### PROBLEM
Set down the data that follows again, exactly as written.

### SUPPLIED DATA
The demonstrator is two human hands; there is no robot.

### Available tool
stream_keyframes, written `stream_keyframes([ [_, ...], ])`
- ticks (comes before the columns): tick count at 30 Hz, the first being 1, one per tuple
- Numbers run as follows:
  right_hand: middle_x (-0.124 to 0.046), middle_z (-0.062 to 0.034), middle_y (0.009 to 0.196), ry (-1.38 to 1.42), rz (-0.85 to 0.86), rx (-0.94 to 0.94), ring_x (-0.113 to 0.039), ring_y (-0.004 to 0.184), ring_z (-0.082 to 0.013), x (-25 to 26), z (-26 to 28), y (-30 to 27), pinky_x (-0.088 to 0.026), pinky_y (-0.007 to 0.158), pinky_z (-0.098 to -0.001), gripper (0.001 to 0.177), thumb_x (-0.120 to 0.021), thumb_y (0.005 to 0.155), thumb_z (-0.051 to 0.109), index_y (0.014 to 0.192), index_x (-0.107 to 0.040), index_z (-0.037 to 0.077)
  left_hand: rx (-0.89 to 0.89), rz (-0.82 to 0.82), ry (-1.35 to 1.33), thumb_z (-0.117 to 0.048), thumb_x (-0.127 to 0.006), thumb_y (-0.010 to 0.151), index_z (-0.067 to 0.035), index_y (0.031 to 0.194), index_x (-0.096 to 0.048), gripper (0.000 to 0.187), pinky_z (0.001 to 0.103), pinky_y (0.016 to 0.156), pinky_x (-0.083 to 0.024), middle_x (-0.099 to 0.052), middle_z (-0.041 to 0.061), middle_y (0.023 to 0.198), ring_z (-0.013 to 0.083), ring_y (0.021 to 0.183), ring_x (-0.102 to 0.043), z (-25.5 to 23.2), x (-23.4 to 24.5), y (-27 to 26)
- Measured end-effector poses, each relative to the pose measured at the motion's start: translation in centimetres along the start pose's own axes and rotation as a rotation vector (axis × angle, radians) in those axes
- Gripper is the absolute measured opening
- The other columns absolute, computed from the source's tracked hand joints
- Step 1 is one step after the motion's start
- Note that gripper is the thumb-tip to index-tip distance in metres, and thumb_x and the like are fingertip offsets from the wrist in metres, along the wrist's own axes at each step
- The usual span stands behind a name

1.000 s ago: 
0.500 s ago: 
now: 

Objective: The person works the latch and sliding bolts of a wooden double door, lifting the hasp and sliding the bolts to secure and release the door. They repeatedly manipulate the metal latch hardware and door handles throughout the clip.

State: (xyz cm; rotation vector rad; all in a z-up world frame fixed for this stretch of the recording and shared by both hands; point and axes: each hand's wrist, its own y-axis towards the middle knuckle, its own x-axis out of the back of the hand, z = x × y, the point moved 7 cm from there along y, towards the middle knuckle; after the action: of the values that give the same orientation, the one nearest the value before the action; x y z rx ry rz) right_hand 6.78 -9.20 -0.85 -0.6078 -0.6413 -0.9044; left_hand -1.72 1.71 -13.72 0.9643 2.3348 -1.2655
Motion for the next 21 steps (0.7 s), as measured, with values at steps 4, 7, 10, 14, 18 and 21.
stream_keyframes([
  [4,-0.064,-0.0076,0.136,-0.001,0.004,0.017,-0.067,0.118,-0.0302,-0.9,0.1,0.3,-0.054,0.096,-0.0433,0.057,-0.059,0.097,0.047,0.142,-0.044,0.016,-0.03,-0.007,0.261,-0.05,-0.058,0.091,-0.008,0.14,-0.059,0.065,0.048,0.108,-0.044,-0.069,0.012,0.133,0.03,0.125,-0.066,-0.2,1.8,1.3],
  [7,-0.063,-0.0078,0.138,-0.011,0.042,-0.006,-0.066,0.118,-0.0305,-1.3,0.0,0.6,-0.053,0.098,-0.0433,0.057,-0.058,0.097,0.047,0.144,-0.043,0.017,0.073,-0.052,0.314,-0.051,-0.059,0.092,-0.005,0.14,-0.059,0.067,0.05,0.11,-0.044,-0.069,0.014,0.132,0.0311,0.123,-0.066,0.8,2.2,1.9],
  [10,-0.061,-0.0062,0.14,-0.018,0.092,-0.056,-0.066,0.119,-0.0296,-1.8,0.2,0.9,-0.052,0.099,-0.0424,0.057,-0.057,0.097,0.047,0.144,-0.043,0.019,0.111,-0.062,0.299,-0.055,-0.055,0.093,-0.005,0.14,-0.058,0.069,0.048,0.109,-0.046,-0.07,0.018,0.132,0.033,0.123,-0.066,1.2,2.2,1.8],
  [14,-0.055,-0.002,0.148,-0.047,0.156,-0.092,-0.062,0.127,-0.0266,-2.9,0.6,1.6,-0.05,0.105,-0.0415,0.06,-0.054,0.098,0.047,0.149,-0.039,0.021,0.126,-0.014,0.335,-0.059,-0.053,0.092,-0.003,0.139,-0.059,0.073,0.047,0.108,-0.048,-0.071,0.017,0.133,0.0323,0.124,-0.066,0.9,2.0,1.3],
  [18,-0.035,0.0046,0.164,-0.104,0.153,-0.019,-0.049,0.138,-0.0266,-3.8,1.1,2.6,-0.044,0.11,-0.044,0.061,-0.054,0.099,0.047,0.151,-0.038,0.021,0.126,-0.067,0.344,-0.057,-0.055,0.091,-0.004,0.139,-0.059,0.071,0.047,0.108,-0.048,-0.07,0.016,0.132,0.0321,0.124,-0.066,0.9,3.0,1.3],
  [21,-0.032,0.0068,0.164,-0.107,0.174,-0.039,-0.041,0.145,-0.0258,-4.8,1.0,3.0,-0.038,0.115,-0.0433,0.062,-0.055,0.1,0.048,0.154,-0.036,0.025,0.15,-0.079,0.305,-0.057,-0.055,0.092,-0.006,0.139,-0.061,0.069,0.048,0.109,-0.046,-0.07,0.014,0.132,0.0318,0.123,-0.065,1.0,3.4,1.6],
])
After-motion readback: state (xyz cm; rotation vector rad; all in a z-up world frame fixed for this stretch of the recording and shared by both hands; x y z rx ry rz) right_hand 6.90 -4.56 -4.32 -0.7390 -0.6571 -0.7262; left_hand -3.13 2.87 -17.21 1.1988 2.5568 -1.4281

### SOLUTION TO THIS PROBLEM
The demonstrator is two human hands; there is no robot.

### Available tool
stream_keyframes, written `stream_keyframes([ [_, ...], ])`
- ticks (comes before the columns): tick count at 30 Hz, the first being 1, one per tuple
- Numbers run as follows:
  right_hand: middle_x (-0.124 to 0.046), middle_z (-0.062 to 0.034), middle_y (0.009 to 0.196), ry (-1.38 to 1.42), rz (-0.85 to 0.86), rx (-0.94 to 0.94), ring_x (-0.113 to 0.039), ring_y (-0.004 to 0.184), ring_z (-0.082 to 0.013), x (-25 to 26), z (-26 to 28), y (-30 to 27), pinky_x (-0.088 to 0.026), pinky_y (-0.007 to 0.158), pinky_z (-0.098 to -0.001), gripper (0.001 to 0.177), thumb_x (-0.120 to 0.021), thumb_y (0.005 to 0.155), thumb_z (-0.051 to 0.109), index_y (0.014 to 0.192), index_x (-0.107 to 0.040), index_z (-0.037 to 0.077)
  left_hand: rx (-0.89 to 0.89), rz (-0.82 to 0.82), ry (-1.35 to 1.33), thumb_z (-0.117 to 0.048), thumb_x (-0.127 to 0.006), thumb_y (-0.010 to 0.151), index_z (-0.067 to 0.035), index_y (0.031 to 0.194), index_x (-0.096 to 0.048), gripper (0.000 to 0.187), pinky_z (0.001 to 0.103), pinky_y (0.016 to 0.156), pinky_x (-0.083 to 0.024), middle_x (-0.099 to 0.052), middle_z (-0.041 to 0.061), middle_y (0.023 to 0.198), ring_z (-0.013 to 0.083), ring_y (0.021 to 0.183), ring_x (-0.102 to 0.043), z (-25.5 to 23.2), x (-23.4 to 24.5), y (-27 to 26)
- Measured end-effector poses, each relative to the pose measured at the motion's start: translation in centimetres along the start pose's own axes and rotation as a rotation vector (axis × angle, radians) in those axes
- Gripper is the absolute measured opening
- The other columns absolute, computed from the source's tracked hand joints
- Step 1 is one step after the motion's start
- Note that gripper is the thumb-tip to index-tip distance in metres, and thumb_x and the like are fingertip offsets from the wrist in metres, along the wrist's own axes at each step
- The usual span stands behind a name

1.000 s ago: 
0.500 s ago: 
now: 

Objective: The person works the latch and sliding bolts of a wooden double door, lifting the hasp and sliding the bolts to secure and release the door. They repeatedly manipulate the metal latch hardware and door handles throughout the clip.

State: (xyz cm; rotation vector rad; all in a z-up world frame fixed for this stretch of the recording and shared by both hands; point and axes: each hand's wrist, its own y-axis towards the middle knuckle, its own x-axis out of the back of the hand, z = x × y, the point moved 7 cm from there along y, towards the middle knuckle; after the action: of the values that give the same orientation, the one nearest the value before the action; x y z rx ry rz) right_hand 6.78 -9.20 -0.85 -0.6078 -0.6413 -0.9044; left_hand -1.72 1.71 -13.72 0.9643 2.3348 -1.2655
Motion for the next 21 steps (0.7 s), as measured, with values at steps 4, 7, 10, 14, 18 and 21.
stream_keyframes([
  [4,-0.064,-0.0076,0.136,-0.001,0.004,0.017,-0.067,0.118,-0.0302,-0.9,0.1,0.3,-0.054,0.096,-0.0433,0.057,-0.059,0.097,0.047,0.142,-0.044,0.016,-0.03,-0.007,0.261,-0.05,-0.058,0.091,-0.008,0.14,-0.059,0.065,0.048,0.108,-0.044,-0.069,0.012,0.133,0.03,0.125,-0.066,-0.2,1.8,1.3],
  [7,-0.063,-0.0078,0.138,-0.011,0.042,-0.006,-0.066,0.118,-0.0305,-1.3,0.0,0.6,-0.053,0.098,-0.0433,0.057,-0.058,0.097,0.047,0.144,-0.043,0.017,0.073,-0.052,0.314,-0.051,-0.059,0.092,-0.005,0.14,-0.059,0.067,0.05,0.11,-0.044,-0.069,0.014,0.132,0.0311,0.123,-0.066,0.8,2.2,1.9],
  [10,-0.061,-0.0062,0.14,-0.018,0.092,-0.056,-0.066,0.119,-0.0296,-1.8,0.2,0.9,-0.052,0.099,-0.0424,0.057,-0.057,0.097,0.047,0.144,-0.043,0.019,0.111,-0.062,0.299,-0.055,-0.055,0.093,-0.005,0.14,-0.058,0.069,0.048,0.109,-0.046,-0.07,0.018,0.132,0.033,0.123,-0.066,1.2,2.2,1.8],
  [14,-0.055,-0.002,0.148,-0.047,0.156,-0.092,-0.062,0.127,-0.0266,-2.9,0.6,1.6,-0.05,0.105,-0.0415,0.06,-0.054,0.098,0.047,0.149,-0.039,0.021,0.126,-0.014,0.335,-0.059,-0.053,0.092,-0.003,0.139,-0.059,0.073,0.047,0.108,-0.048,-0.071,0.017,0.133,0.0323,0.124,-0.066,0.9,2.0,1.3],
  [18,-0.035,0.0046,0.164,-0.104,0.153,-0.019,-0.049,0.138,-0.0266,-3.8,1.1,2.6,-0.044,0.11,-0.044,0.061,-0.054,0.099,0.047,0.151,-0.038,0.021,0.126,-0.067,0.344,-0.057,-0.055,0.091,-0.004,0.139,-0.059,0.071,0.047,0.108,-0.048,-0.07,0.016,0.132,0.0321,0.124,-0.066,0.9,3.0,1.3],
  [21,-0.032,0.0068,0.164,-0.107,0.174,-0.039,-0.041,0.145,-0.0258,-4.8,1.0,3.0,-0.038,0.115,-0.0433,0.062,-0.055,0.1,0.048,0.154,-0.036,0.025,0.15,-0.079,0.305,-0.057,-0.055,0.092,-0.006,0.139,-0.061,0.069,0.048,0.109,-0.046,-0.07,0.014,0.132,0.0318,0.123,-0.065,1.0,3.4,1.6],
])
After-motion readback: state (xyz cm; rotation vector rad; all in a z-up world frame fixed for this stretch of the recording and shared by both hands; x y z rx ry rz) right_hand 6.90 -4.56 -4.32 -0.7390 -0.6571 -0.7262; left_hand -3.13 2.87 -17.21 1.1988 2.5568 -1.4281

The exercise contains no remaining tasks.